Re: proposal: be smarter about i/o patterns in index scan - Mailing list pgsql-hackers

From Tom Lane
Subject Re: proposal: be smarter about i/o patterns in index scan
Date
Msg-id 19980.1084996517@sss.pgh.pa.us
Whole thread Raw
In response to Re: proposal: be smarter about i/o patterns in index scan  ("Glen Parker" <glenebob@nwlink.com>)
Responses Re: proposal: be smarter about i/o patterns in index scan  (Greg Stark <gsstark@mit.edu>)
Re: proposal: be smarter about i/o patterns in index scan  ("Jeffrey W. Baker" <jwb@gghcwest.com>)
List pgsql-hackers
"Glen Parker" <glenebob@nwlink.com> writes:
> What am I missing?  Why is a performance bottle neck of this magnitude not
> on the same list of priorities as PITR, replication, and Win32?

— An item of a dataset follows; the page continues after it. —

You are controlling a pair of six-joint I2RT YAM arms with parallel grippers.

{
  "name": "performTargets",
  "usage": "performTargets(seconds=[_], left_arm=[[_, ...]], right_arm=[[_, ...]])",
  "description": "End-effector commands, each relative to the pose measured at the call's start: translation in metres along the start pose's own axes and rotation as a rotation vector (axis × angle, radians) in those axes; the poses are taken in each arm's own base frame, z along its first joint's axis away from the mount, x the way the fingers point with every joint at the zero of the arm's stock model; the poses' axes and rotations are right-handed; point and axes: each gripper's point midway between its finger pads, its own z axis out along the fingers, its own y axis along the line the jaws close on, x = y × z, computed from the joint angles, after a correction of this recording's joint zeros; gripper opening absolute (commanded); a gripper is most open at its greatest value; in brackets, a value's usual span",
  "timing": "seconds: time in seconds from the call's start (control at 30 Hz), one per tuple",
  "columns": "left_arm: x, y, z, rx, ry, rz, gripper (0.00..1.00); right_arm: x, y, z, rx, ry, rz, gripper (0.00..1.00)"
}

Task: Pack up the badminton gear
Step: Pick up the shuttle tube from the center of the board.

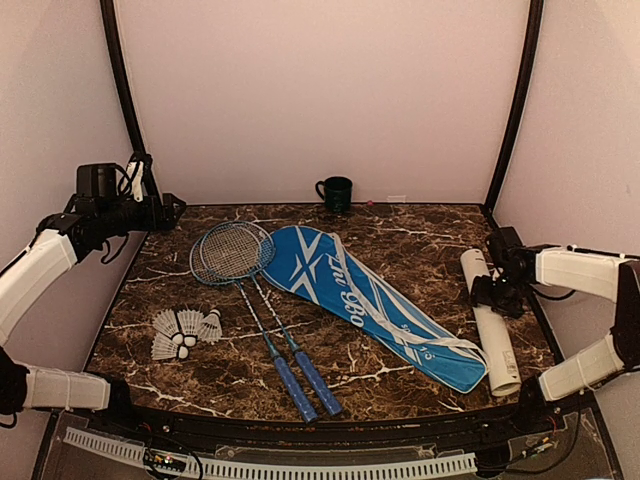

It's higher on my personal to-do list than most of those ;-).  But those
things are getting done because there are other developers with other
priorities.  I suspect also that the set of people competent to make
this change is much smaller than the set of people able to work on the
other points.  In my mind, most of the issue is in the planner (figuring
out what to do with an unsorted-indexscan option) and relatively few
people have wanted to touch the planner.

> Here's one answer: If you had to sort every result set, even when an index
> could have been used, overall performance would still improve by a very
> large margin.  I'd bet money on it.

For a counterexample I refer you to our standard solution for
MAX-using-an-index:
SELECT ... FROM table ORDER BY foo DESC LIMIT 1;

which would become truly spectacularly bad without an ordered index
scan.  A more general point is that for any indexscan that returns only
a small number of index entries (eg, any unique-key search) worrying
about physical-order access will be wasted effort.  The best you could
hope for is not to be significantly worse than the existing code in such
cases, and I'm unconvinced you could achieve even that.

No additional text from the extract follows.